Zukunftsprojekt erfordert Opfer

Sehr geehrter Herr Braun,

Sie sprechen mir aus dem Herzen (Leserbrief vom 17. 4.). In allen Städten mit heute gut funktionierendem ÖPNV-System, die ich kenne, gab es Zeiten, in denen man so etwas langfristig planen und dann auch bauen musste. Ich komme gerade aus Hannover zurück, wo man das auch peu à peu gebaut hat.
Es klappte immer dann, wenn das zügig beschlossen wurde und man nicht auf jeden noch so winzigen Einspruch Rücksicht nahm. Denn meistens entstammen solche Einsprüche immer egoistischem Denken. Ich erlebe es hier dauernd. Niemand ist mehr bereit, für langfristige Projekte kurzfristig persönliche Nachteile in Kauf zu nehmen.
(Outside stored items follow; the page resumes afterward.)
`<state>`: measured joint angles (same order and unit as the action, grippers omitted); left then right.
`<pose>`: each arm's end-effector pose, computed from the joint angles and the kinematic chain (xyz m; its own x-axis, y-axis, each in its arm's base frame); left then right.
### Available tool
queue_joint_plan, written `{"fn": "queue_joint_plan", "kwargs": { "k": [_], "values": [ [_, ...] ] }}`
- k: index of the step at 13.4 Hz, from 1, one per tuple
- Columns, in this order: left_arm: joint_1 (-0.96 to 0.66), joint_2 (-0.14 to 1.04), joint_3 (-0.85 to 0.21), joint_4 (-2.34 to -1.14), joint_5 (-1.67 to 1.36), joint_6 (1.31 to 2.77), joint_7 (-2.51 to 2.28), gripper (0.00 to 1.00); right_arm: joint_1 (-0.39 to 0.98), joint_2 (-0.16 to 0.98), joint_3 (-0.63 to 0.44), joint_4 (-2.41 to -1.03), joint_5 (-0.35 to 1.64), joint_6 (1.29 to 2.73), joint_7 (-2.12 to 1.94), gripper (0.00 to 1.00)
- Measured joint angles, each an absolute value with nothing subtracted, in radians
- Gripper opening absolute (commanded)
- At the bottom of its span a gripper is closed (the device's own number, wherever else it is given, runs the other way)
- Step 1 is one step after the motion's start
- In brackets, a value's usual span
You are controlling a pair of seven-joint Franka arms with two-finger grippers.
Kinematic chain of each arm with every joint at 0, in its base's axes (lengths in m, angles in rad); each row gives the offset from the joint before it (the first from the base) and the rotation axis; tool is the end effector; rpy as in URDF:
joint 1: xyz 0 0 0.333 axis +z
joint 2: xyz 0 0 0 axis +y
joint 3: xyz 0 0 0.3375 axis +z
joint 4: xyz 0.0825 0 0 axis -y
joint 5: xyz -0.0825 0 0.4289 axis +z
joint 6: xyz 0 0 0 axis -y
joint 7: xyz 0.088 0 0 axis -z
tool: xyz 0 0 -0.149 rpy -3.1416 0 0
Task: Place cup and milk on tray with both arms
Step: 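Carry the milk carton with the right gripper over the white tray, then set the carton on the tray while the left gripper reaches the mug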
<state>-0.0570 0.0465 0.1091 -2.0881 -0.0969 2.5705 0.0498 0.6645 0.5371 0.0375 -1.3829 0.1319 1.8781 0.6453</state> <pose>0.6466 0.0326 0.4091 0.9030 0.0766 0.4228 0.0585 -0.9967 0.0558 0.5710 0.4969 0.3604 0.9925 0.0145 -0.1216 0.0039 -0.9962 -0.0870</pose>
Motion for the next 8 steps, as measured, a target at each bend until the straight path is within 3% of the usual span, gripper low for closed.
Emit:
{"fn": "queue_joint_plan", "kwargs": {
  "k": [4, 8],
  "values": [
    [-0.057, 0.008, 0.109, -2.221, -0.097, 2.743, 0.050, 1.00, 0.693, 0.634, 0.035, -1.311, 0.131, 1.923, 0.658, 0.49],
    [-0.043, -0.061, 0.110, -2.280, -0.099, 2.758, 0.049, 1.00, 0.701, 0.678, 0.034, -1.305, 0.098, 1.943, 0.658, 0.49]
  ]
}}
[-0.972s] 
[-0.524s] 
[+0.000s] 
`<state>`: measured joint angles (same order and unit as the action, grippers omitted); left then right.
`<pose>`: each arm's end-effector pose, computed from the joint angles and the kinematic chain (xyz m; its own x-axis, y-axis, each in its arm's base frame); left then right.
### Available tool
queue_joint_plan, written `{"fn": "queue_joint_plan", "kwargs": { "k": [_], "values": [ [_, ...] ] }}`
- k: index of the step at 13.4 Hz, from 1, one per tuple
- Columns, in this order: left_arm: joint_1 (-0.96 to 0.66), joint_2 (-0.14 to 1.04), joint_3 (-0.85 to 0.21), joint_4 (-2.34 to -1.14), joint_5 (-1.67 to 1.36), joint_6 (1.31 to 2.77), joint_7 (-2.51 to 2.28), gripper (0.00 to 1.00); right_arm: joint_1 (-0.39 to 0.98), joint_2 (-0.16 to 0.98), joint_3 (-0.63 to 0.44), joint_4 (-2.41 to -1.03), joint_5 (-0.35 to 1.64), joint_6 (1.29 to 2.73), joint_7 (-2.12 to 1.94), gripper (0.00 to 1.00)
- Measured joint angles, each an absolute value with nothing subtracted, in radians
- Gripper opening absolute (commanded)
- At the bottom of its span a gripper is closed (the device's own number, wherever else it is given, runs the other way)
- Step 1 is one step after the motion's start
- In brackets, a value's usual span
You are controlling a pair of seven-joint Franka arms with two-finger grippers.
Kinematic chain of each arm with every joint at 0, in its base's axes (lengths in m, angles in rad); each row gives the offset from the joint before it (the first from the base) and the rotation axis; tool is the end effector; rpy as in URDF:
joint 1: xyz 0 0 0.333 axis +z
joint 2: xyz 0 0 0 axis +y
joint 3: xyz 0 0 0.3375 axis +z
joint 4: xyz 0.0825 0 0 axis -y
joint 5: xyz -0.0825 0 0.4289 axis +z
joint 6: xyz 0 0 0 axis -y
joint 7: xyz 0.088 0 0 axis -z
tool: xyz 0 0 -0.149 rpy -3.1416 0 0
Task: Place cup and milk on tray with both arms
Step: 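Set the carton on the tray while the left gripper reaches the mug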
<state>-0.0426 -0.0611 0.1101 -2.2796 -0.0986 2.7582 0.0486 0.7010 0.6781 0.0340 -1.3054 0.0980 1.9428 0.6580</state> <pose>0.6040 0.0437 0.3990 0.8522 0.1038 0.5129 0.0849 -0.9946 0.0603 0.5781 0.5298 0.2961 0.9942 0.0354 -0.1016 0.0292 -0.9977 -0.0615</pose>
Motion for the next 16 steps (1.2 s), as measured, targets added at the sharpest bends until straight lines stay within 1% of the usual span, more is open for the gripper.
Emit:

Wir leben zunehmend in einer selbstbezogenen Gesellschaft.
Die Salzburger hier wollen alle so weiterleben wie immer, und in zehn Jahren soll dann ein ÖPNV-System wie Manna vom Himmel fallen. Nichts soll sich ändern - und dann, wie ein Wunder, soll es gut funktionierende Obusse geben und mit dem noch größeren SUV fährt man ohne Stau von A nach B zum Bäcker. Das geht halt nicht. Und mit der Vogel-Strauß-Mentalität löst man es auch nicht.
Seien Sie über das gute Wiener Verkehrsnetz froh. Ich genieße es immer, wenn ich in Wien bin. Die Salzburger werden so etwas nie haben, wenn sich ihre Mentalität nicht ändert.